Is Koramangala Good for Investment in 2026? | AnviRealty
AnviRealty Research Analysis: Koramangala, Bangalore
Key Takeaway: Koramangala is a scarcity play — land-locked, largely built out, and permanently in demand from the startup and young-professional cohort. Buy quality resale stock for capital preservation and prestige rental income, not for high yield.
Koramangala is Bangalore's most recognisable startup and lifestyle address, anchored by hundreds of early-stage companies, co-working spaces, and one of the densest F&B and retail scenes in the city. Its seven-block layout sits within a 10-minute drive of both the Outer Ring Road IT corridor and the central business district, giving residents unusually short commutes for a neighbourhood this central.
The defining feature of Koramangala's investment case is scarcity. The layout has been almost fully built out for over a decade — there is very little vacant land left for large-format new launches, so incremental supply comes almost entirely from redevelopment of older independent houses into boutique apartment blocks. This structural supply constraint is the main reason Koramangala has held its price floor through every market cycle since 2016, including the 2020 pandemic dip, when prices corrected only marginally before recovering within 18 months.
Price appreciation has been steady rather than explosive: from roughly ₹6,800/sqft in 2016 to an estimated ₹15,200/sqft in 2026, a CAGR in the 8-8.5% range. Rental yields are comparatively modest at 2.8-3.2% gross, reflecting how much of the return here is capital appreciation rather than income — a 2BHK typically rents for ₹35,000-45,000/month depending on block and furnishing.

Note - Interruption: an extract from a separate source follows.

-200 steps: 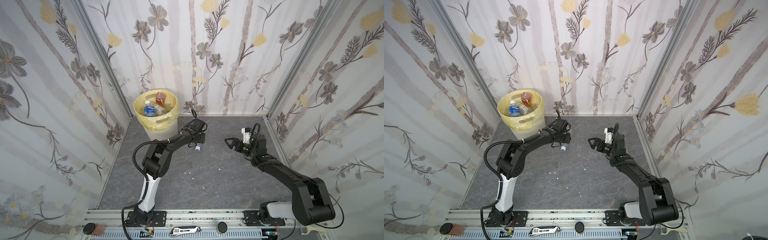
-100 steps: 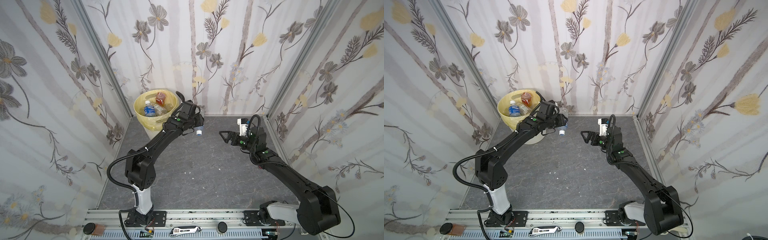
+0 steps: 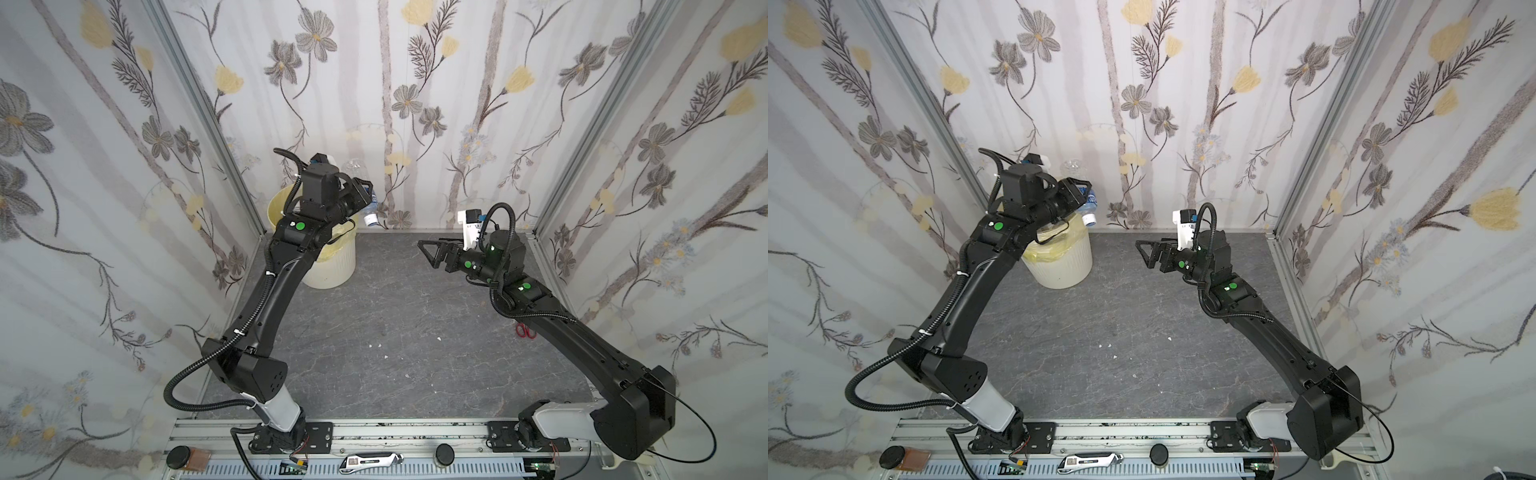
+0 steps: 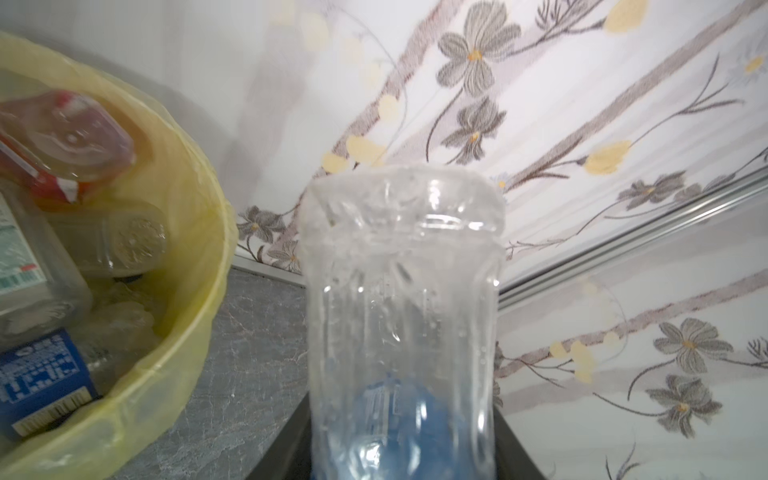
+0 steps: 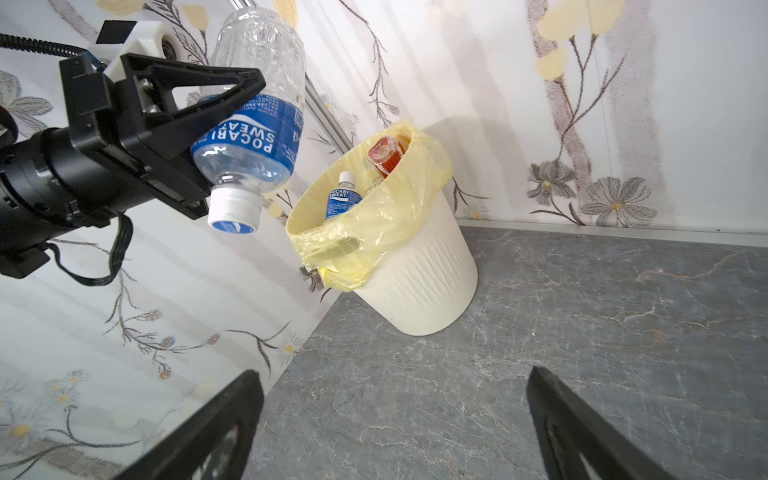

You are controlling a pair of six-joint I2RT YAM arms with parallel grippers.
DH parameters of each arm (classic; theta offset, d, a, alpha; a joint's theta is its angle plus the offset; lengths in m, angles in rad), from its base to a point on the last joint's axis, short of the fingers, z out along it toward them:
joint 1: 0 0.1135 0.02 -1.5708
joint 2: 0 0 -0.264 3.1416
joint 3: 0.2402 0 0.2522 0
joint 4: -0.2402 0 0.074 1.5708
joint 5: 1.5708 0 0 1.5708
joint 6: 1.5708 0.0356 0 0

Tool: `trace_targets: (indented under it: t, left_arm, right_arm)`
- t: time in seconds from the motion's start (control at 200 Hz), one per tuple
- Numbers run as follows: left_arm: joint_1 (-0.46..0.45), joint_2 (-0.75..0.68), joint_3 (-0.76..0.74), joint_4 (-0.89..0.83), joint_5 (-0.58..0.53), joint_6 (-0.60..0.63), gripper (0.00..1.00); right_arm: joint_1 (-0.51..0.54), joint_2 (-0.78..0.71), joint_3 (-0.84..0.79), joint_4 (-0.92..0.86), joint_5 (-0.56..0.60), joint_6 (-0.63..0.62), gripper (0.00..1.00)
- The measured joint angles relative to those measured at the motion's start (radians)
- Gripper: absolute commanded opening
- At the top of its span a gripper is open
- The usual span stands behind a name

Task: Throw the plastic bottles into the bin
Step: 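Lift the bottle with the left gripper up over the bin, then open the left gripper over the bin to drop the bottle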

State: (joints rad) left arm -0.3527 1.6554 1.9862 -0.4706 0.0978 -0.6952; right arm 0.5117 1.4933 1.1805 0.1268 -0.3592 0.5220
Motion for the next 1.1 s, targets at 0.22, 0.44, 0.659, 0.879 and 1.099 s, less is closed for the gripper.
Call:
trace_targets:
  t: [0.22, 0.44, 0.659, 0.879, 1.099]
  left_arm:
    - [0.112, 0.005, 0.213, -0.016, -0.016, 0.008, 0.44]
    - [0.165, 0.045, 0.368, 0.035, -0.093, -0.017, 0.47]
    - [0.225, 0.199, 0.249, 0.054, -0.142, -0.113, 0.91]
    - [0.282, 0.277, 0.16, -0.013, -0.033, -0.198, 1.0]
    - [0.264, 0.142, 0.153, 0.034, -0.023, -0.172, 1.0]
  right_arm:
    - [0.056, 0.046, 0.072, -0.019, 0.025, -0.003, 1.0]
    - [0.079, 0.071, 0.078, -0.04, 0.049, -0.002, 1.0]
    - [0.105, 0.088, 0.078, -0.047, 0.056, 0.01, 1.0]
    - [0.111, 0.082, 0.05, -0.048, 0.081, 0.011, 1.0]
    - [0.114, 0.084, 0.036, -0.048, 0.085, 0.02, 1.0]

The upcoming Pink Line metro extension and the ongoing Central Silk Board junction overhaul are the two infrastructure catalysts to watch; both should ease the chronic congestion that is Koramangala's biggest livability drag. Buyers should expect to pay a meaningful premium for brand and location over yield — this is a hold for investors prioritising liquidity and prestige over cash-on-cash return.